Task instructions: Without the pictures, copy all of the data exactly.
■ ■ ■ ■ ■
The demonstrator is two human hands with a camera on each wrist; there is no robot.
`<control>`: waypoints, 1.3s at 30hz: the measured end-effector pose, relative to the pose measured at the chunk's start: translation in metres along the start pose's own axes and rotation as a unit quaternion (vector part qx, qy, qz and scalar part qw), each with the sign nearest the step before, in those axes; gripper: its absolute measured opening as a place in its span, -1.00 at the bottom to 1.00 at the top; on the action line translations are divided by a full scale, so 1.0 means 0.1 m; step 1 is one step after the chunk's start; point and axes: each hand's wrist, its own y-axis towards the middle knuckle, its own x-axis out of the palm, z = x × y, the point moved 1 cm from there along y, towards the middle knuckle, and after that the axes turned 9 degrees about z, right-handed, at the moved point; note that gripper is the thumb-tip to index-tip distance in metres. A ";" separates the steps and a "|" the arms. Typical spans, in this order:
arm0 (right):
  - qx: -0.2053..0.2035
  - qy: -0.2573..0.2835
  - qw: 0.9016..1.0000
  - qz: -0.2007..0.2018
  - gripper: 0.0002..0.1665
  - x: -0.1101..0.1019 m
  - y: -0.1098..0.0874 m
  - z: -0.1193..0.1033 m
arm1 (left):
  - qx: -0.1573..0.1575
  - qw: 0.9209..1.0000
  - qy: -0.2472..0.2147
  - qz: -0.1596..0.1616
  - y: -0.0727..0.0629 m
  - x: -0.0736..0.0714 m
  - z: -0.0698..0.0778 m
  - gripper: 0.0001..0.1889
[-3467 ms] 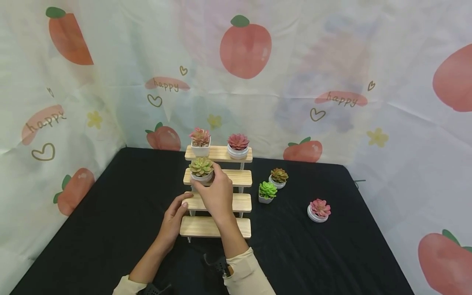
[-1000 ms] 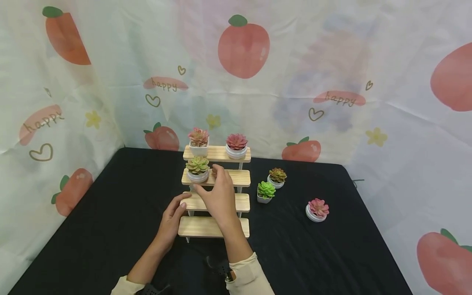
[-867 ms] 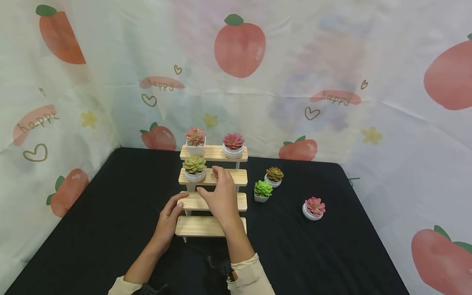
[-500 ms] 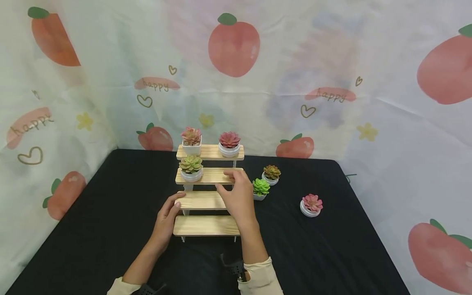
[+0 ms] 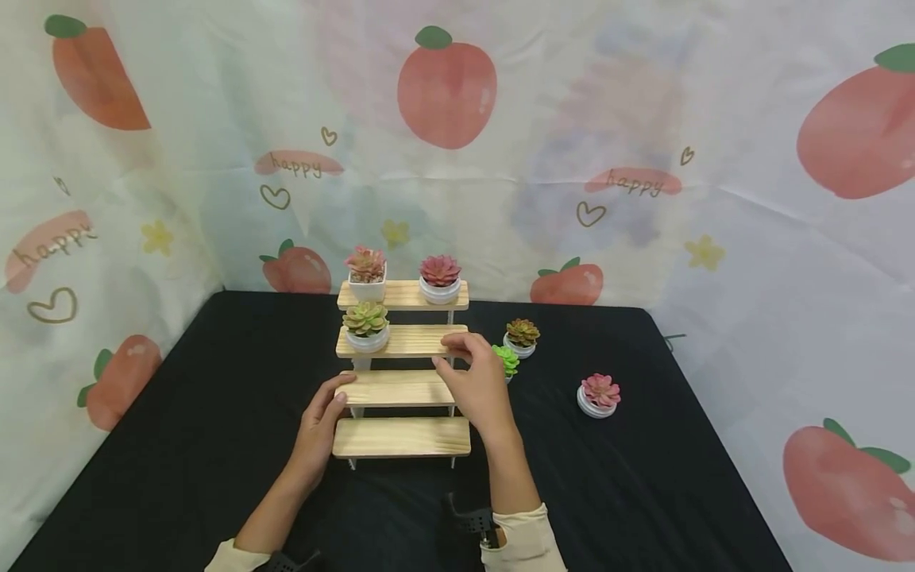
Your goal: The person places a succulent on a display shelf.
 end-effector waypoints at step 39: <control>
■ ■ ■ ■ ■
Written solution:
The demonstrator is two human hands with a camera on each wrist; there is no robot.
`<control>`: waypoints, 1.3s at 30hz: the measured end-effector pose, relative to the pose measured at the chunk's start: translation in metres along the start pose's own axes and rotation as a unit quaternion (vector part qx, qy, qz and scalar part qw), each with the sign nearest the step before, in those axes; gripper: its absolute measured opening as a place in its span, -1.00 at the bottom to 1.00 at the top; on the action line translations are divided by a full scale, so 1.0 means 0.1 m; step 1 is one step after the chunk's start; point and axes: each hand's wrist, its own y-axis towards the middle knuckle, its own x-axis out of the palm, z = x × y, the point moved 1 cm from there along y, towards the middle knuckle, and after that the axes turned 9 degrees about z, right-handed, at the moved point; note that gripper is the thumb-tip to index-tip distance in metres. A ";" separates the steps and a "|" the arms. Typical spans, in this order:
arm0 (right):
  - qx: -0.2053..0.2035
  - qy: -0.2573..0.2835
  - qw: 0.9016..1.0000
  - qz: -0.2007..0.2018
  - gripper: 0.0002..0.1665
  - x: -0.1101..0.1019 m
  - y: -0.1098..0.0874 m
  - z: -0.1193..0.1033 m
arm1 (left):
  - qx: -0.1573..0.1575
  - qw: 0.9209..1.0000
  - qy: -0.2472..0.2147
  - qz: -0.1596..0.1616
  - y: -0.0727..0.0629 m
  - x: -0.0736..0.0714 m
  - z: -0.0698..0.0778 m
  - gripper: 0.0001..0.1889
[-3467 ms] 
[-1000 ms] 
[-867 ms] 
[-500 ms] 
[+0 ms] 
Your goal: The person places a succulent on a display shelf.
 end-effector waypoints at step 39: <control>

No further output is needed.